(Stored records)
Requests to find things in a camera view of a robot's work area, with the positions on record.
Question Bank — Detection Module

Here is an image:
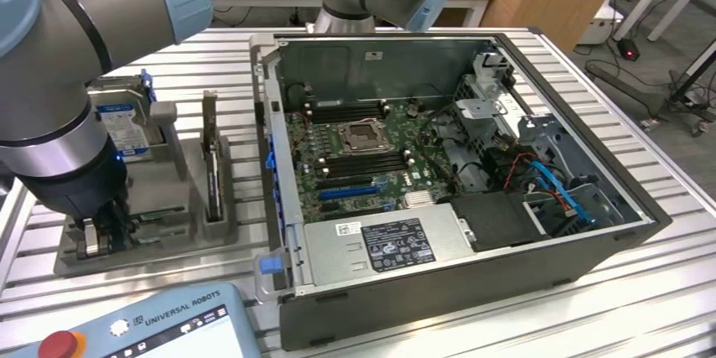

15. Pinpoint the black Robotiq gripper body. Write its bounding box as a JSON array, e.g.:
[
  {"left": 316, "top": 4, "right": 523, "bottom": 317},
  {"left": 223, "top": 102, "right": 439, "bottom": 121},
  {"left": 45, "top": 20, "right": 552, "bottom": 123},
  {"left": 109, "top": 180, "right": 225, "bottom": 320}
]
[{"left": 13, "top": 150, "right": 133, "bottom": 219}]

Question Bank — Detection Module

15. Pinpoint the grey parts rack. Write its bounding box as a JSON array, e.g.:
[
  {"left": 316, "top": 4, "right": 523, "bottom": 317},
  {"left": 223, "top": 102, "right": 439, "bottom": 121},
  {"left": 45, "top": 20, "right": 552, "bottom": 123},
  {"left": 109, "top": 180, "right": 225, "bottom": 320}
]
[{"left": 52, "top": 100, "right": 241, "bottom": 278}]

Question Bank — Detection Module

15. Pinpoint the hard disk in blue caddy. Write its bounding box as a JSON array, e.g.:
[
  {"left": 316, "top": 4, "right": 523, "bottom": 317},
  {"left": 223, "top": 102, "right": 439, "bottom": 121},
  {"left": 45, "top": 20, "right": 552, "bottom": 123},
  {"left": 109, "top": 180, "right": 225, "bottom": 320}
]
[{"left": 87, "top": 68, "right": 164, "bottom": 163}]

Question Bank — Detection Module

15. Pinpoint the graphics card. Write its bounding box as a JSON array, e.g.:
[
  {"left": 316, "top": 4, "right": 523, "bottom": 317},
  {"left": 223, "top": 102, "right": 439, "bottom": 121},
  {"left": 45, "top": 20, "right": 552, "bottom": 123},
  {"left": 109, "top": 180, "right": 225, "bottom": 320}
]
[{"left": 199, "top": 89, "right": 225, "bottom": 223}]

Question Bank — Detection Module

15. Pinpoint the blue-grey teach pendant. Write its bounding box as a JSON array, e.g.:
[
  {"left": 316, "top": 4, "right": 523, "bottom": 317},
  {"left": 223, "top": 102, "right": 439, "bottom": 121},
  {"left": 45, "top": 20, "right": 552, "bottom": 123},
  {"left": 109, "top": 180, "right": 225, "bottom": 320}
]
[{"left": 0, "top": 282, "right": 264, "bottom": 358}]

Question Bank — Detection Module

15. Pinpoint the red emergency stop button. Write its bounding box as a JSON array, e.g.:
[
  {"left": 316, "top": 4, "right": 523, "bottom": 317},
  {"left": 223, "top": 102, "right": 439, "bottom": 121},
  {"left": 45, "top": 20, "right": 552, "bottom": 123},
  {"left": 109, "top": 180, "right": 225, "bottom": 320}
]
[{"left": 37, "top": 329, "right": 88, "bottom": 358}]

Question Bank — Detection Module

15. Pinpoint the green motherboard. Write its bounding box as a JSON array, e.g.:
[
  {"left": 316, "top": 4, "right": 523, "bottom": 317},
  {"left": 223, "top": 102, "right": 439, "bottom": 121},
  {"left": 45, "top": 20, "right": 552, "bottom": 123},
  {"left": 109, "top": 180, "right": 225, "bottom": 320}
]
[{"left": 284, "top": 100, "right": 455, "bottom": 224}]

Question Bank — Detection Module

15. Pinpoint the silver power supply unit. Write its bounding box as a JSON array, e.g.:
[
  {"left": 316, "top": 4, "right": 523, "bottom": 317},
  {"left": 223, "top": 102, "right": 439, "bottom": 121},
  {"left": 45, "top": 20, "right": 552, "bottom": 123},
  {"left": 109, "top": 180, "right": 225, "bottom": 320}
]
[{"left": 301, "top": 202, "right": 480, "bottom": 288}]

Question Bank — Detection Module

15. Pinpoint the blue expansion slot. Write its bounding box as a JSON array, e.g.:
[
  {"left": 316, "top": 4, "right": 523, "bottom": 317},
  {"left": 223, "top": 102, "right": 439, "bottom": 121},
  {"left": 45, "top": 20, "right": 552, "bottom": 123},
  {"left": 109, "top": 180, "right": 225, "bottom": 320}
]
[{"left": 317, "top": 184, "right": 379, "bottom": 202}]

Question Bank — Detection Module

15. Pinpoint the CPU socket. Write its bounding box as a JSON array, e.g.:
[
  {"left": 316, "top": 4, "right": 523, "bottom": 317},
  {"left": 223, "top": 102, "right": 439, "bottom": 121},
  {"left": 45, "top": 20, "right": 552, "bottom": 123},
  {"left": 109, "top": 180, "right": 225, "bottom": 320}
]
[{"left": 332, "top": 117, "right": 393, "bottom": 156}]

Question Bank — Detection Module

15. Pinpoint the small silver heat sink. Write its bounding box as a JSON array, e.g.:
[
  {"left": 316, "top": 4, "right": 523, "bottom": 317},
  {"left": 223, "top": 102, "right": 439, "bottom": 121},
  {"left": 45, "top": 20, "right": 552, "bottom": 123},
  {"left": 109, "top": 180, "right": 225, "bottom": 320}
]
[{"left": 403, "top": 189, "right": 440, "bottom": 209}]

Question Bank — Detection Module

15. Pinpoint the black open PC case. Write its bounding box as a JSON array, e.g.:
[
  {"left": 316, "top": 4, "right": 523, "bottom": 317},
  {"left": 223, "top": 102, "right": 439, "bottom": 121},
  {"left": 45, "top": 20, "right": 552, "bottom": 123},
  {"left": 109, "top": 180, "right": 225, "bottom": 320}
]
[{"left": 248, "top": 32, "right": 673, "bottom": 353}]

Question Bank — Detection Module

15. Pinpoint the black plastic shroud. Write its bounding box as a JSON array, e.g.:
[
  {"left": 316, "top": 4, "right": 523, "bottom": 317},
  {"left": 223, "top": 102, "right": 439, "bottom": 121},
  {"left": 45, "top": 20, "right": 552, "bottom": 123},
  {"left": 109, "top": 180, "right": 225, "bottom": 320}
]
[{"left": 449, "top": 192, "right": 547, "bottom": 254}]

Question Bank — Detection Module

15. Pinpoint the silver metal disk bay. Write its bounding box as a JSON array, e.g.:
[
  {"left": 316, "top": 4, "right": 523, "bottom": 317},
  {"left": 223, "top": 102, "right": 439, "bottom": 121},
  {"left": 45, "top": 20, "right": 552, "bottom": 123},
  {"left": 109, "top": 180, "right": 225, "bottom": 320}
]
[{"left": 451, "top": 74, "right": 525, "bottom": 153}]

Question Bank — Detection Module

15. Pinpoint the black cooling fan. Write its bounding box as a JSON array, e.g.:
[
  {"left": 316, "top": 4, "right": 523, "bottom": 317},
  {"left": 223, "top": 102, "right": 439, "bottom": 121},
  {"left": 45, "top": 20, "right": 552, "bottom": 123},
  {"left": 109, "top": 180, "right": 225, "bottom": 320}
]
[{"left": 483, "top": 146, "right": 532, "bottom": 191}]

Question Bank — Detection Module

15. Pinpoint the grey-blue disk bay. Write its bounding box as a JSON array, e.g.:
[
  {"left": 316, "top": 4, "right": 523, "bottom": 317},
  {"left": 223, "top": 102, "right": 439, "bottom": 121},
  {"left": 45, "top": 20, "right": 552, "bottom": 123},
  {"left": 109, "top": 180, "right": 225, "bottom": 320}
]
[{"left": 517, "top": 114, "right": 644, "bottom": 237}]

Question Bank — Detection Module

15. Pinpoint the black wheeled stand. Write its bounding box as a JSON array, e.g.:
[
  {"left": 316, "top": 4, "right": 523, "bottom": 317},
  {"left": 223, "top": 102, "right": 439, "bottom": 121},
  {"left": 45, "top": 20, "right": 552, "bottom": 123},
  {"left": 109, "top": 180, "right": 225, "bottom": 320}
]
[{"left": 584, "top": 41, "right": 716, "bottom": 137}]

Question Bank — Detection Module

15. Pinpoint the white floor unit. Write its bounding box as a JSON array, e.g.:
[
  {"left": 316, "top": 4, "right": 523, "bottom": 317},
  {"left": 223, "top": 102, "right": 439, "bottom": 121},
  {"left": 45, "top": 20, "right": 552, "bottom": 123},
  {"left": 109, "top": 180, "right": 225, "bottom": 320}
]
[{"left": 577, "top": 5, "right": 625, "bottom": 47}]

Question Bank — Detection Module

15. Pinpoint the black device with red light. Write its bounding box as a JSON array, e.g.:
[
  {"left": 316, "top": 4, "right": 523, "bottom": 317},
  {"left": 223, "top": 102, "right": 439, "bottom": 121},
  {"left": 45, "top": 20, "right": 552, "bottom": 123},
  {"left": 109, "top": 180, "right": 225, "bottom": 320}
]
[{"left": 615, "top": 39, "right": 643, "bottom": 62}]

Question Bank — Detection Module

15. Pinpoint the red wire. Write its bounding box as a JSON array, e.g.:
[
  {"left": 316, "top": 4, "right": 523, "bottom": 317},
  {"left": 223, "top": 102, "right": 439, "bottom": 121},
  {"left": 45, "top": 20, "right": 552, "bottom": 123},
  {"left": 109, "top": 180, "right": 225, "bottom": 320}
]
[{"left": 503, "top": 152, "right": 573, "bottom": 213}]

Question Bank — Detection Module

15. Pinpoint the blue SATA wire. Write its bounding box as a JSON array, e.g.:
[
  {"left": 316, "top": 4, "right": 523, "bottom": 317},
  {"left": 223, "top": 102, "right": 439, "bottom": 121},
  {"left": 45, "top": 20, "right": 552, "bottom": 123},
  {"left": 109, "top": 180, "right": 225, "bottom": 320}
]
[{"left": 528, "top": 158, "right": 597, "bottom": 225}]

• [WORK INSTRUCTION] Only lines with the word "unit" are wanted. Find and copy them from the records above.

• [ANSWER AREA]
15. Pinpoint the silver power supply unit. Write its bounding box as a JSON array, e.g.:
15. Pinpoint the white floor unit. Write its bounding box as a JSON array, e.g.:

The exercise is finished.